A common chromosome set of a living organism is called a karyotype. In humans, it is 46 chromosomes, and, for example, the fruit fly Drosophila is only 8.Features of the structure of the karyotype and determine the inheritance of a certain set of different features.
Interestingly, the formation of sex chromosomes occurs during the period of intrauterine development. In the fetus that is still in the womb, the sex cells are already forming, which he will need in the future.
Spermatozoa acquire their activity much later - during puberty (puberty). At this time, they become quite mobile and capable of fertilizing eggs.
Haploid set - what is it?
To begin with, one should understand what experts mean by "ploidy". In simpler words, this term means multiplicity. Under the ploidy of the chromosome set, scientists mean the total number of such sets in a particular cell.
Speaking about this concept, experts use the term "haploid" or "single." That is, the sperm nucleus contains 22 single chromosomes and 1 sex. Each chromosome is not paired.
The haploid set is a distinctive feature of the germ cells. It is not conceived by nature. During fertilization, part of the inherited genetic information is transmitted from the paternal chromosomes, and some from the maternal. Thus, the zygote obtained in the process of fusion of sex cells, has a full-fledged (diploid) set of chromosomes, in an amount of 46 pieces.
Another interesting feature of the haploid set of sperm is the presence of the sex chromosome in it. It can be of two types: X or Y. Each of them determines the future sex of the child.
Each sperm contains only one sex chromosome. It can be either X or Y. The egg cell has only one X chromosome. When merging the germ cells and combining the chromosome set, various combinations are possible.
- Xy. In this case, the Y - chromosome is inherited from the father, and X - from the mother. With such a combination of germ cells, a male body is formed, that is, a heir is soon born to a couple in love.

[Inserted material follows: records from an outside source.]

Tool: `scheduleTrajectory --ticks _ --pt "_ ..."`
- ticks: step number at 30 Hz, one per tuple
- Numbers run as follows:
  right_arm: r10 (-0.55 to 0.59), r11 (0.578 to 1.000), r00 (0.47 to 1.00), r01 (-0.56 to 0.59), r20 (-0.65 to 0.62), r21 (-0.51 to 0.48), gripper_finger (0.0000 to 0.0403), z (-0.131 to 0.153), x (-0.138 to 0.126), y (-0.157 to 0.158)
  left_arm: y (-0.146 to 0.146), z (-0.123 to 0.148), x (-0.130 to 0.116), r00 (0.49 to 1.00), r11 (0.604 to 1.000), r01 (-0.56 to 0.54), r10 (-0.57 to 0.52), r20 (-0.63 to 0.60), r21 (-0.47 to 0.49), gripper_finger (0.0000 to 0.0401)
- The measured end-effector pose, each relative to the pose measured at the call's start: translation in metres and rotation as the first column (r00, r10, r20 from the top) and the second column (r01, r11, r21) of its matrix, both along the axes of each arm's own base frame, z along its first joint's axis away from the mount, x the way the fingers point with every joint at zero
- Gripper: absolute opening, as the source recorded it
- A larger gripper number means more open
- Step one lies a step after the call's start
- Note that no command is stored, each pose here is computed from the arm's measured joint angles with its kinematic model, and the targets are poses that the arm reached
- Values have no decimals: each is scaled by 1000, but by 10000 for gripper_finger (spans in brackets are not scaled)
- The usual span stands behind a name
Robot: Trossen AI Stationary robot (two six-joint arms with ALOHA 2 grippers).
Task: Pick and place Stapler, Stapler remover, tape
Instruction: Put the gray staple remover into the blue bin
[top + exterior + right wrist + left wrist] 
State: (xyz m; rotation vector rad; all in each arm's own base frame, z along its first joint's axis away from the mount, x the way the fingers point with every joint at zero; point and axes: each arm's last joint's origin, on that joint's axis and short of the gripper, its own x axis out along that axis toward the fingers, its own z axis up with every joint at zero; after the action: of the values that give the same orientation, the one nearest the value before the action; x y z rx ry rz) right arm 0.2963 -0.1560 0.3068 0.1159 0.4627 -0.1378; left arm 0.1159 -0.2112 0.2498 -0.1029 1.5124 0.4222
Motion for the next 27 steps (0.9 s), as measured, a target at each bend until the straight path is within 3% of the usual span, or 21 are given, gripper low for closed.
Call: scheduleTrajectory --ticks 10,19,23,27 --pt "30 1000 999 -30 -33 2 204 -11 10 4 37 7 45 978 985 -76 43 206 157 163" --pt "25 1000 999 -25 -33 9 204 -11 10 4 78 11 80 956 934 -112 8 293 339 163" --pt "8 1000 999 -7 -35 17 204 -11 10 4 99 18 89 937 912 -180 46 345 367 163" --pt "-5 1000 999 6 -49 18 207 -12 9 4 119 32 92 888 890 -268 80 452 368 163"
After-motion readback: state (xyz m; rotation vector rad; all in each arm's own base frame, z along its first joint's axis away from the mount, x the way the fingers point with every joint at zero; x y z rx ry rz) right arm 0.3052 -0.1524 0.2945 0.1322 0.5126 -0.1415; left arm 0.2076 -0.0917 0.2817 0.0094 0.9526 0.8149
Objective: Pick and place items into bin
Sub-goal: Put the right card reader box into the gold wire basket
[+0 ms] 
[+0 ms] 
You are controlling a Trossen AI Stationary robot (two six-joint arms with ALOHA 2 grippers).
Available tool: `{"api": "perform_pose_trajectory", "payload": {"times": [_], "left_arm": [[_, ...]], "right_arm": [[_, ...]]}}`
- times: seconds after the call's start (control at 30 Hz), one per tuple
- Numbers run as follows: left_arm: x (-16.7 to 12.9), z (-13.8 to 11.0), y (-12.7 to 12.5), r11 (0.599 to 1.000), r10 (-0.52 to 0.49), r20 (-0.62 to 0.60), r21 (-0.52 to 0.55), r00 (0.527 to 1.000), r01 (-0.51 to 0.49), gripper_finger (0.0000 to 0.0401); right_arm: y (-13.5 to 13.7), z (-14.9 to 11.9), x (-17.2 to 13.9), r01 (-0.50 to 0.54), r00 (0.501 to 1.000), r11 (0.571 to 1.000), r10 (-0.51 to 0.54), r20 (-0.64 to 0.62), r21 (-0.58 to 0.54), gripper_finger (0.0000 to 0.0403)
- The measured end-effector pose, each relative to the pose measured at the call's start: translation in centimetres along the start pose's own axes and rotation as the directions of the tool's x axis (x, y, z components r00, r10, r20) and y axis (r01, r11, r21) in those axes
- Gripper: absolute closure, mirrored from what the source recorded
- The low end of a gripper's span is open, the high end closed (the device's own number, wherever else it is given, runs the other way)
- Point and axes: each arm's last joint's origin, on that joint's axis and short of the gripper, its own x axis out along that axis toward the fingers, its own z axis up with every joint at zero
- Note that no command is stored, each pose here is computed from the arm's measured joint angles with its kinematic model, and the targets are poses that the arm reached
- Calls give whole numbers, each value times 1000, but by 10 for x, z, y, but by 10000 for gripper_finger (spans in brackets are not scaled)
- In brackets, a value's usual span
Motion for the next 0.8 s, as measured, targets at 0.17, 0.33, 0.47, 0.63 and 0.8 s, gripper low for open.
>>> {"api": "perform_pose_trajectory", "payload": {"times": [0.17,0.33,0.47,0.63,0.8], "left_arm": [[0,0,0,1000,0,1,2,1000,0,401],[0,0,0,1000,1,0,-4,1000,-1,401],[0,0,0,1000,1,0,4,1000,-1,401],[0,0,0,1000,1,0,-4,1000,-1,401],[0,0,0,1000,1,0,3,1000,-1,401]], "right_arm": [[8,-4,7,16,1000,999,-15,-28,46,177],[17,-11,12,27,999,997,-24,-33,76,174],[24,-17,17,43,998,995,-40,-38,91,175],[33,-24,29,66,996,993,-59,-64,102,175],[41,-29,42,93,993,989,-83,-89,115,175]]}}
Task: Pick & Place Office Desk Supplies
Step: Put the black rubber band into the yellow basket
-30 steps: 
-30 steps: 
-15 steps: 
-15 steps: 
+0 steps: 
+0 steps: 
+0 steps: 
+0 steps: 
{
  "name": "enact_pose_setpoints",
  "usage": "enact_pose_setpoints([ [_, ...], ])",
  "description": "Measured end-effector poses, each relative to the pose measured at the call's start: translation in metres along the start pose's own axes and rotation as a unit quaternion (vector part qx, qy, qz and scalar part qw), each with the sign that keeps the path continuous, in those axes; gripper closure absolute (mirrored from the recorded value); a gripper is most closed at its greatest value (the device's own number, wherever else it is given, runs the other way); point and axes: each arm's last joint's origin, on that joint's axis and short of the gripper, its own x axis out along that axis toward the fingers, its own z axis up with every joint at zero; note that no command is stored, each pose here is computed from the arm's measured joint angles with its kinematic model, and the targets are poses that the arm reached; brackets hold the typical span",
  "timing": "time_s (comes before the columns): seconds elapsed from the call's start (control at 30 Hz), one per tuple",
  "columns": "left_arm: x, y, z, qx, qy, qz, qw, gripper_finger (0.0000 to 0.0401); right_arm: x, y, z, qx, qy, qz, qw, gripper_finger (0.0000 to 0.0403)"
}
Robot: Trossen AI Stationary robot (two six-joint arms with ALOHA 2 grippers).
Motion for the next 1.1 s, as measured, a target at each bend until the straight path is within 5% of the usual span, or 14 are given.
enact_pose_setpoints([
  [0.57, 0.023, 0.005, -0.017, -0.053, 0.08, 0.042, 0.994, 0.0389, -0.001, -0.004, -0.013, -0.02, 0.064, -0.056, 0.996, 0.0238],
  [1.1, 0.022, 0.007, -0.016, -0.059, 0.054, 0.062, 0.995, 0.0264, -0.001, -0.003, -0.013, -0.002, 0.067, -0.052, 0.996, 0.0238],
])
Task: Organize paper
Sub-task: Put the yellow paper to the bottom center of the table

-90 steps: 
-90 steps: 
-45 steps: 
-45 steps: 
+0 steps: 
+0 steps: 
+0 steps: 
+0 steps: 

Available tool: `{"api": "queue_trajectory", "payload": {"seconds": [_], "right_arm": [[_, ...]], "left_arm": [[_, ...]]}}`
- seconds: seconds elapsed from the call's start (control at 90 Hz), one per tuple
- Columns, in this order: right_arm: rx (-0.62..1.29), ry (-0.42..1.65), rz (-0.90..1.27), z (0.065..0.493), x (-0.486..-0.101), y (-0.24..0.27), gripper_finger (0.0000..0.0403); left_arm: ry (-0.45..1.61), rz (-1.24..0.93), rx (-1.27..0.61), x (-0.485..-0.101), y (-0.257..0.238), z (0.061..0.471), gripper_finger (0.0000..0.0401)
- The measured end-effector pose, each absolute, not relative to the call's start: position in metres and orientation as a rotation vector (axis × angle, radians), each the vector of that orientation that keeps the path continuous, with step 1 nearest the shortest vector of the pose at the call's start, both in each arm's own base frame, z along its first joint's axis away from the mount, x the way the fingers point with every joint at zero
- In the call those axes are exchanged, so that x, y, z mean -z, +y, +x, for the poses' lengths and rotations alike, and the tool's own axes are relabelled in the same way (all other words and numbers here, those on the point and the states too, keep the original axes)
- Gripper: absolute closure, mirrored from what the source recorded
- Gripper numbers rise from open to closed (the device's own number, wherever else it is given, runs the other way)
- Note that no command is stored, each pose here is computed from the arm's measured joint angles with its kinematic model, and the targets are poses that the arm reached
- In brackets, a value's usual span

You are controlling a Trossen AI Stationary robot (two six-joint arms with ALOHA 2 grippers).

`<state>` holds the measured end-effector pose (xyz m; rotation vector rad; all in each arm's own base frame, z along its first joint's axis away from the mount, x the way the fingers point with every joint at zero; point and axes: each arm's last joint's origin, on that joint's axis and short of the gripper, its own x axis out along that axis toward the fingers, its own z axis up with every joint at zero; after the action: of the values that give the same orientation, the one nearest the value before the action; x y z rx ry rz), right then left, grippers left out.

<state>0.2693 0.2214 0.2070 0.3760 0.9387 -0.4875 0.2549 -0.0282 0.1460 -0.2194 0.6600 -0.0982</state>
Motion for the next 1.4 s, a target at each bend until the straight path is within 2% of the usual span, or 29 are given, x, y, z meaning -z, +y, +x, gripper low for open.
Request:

- Xx. In this case, the child "receives" the X chromosome from the father and the same from the mother. This combination ensures the formation of the female body, that is, the birth of a little girl later on.
Unfortunately, the process of inheriting genetic information is not always physiological. Quite rare, but there are certain pathologies. This occurs when only one X chromosome (monosomy) is present in the zygote formed after fertilization, or, conversely, an increase in their number (trisomy) occurs. In such cases, children develop quite severe pathologies, which further significantly impair their quality of life.
Down syndrome is one of the clinical examples of pathologies associated with impaired inheritance of the chromosome set. In this case, a certain “failure” occurs in 21 pairs of chromosomes, when the same third one is added to them.
A change in the chromosome set in this situation also contributes to a change in inherited traits. In this case, the baby has certain developmental defects, and the appearance changes.
Human genome
For the normal functioning of each somatic cell of our body, 23 pairs of chromosomes are needed, which were obtained by it after the fusion of the genetic material of the maternal and paternal cells. The whole set of such acquired genetic material, genetic scientists call the human genome.
The study of the genome has allowed specialists to determine that the human chromosome set includes a sequence of more than 30,000 different genes. Each of the genes is responsible for the development of a particular trait in a person.
A certain sequence of genes can thus determine the shape of the eyes or nose, hair color, finger length, and many other features.
About what is transmitted to the person with the genes, see the following video.